- [WHAT TO PRODUCE]: Once you find a line containing the word "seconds" in the entries below, copy it.

- [SUPPLIED RECORDS]:
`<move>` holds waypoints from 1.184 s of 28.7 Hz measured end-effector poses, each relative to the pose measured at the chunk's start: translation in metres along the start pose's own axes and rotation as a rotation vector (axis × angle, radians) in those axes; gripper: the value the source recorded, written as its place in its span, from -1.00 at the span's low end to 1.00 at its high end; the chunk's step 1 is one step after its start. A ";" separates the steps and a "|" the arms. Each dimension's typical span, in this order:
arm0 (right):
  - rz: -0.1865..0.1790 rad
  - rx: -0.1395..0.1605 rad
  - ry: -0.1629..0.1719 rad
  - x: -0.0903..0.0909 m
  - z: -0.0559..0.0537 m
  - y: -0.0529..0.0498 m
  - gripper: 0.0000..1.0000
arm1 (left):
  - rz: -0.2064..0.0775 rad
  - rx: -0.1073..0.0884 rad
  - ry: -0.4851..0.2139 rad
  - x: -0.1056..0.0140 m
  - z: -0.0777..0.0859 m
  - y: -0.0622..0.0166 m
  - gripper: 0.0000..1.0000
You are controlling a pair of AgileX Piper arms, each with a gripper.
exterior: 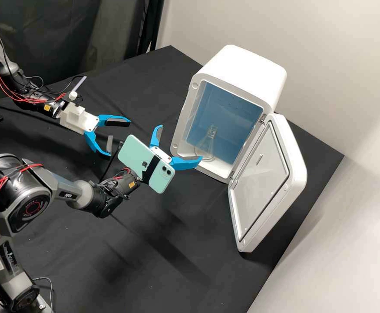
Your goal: Take the flask out of the incubator
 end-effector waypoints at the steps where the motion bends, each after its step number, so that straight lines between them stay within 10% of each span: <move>1: 0.000 0.000 0.000 0.000 0.000 0.000 1.00 | 0.000 0.000 0.002 0.000 -0.001 0.0001 1.00; 19: 0.001 0.000 0.001 0.000 0.001 -0.001 1.00 | 0.001 -0.001 0.004 0.000 -0.001 0.0002 1.00; 34: 0.003 0.001 -0.084 0.013 0.035 -0.006 1.00 | 0.001 -0.001 0.004 0.000 -0.001 0.0002 1.00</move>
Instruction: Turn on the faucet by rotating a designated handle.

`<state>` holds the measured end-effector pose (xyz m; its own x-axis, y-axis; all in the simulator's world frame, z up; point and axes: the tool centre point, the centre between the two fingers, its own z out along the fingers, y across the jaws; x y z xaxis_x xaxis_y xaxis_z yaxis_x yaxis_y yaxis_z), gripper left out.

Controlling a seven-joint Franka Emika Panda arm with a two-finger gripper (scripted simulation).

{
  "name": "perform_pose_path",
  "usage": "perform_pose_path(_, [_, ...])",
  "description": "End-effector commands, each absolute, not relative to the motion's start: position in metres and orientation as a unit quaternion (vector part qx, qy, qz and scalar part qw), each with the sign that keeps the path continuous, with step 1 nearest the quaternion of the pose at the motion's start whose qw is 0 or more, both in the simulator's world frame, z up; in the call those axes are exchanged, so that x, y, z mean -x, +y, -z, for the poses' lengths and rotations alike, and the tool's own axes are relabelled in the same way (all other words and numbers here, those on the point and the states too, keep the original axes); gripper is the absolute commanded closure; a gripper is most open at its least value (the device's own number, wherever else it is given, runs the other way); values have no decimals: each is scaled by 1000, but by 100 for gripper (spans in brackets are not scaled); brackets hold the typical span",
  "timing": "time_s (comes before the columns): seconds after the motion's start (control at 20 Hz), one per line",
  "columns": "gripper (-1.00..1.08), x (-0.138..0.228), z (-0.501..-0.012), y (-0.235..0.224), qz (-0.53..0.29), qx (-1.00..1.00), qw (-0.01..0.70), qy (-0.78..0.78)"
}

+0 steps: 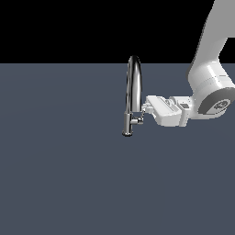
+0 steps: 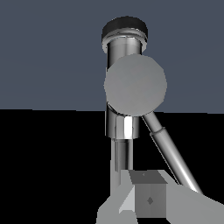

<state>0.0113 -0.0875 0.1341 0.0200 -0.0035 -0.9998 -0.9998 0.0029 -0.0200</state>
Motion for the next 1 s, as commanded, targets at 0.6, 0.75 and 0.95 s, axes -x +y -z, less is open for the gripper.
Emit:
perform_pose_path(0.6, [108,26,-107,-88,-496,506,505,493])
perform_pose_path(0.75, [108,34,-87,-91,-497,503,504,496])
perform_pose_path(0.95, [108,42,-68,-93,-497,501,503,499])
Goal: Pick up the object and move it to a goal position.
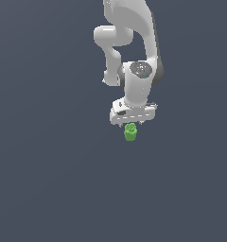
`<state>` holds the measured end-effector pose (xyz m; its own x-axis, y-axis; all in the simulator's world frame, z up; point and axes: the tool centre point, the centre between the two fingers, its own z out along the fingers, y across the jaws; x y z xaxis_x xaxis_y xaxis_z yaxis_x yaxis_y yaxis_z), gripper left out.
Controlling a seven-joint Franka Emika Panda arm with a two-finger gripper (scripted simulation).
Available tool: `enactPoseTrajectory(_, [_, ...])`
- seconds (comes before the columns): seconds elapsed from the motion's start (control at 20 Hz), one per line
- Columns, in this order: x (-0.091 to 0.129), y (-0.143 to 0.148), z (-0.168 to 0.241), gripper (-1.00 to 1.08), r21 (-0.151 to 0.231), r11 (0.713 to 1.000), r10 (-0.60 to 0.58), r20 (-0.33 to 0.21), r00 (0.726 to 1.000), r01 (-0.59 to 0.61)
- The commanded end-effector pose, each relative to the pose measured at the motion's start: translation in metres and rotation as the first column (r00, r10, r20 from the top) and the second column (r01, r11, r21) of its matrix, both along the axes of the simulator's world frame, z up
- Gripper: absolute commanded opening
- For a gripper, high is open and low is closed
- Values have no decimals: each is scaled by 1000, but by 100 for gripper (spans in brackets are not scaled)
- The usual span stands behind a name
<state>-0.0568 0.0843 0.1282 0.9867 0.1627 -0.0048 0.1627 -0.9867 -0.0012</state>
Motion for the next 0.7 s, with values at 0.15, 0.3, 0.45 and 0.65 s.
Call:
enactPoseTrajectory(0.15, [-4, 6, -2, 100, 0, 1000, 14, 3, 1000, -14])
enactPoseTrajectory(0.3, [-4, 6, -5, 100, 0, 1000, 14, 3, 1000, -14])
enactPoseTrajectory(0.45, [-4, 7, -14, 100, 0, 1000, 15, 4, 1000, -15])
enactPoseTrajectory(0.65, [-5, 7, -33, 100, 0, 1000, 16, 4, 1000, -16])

- [RESPONSE TO THE TASK]:
  "timing": "time_s (comes before the columns): seconds after the motion's start (control at 20 Hz), one per line",
- seconds (comes before the columns): seconds elapsed from the motion's start (control at 20 Hz), one per line

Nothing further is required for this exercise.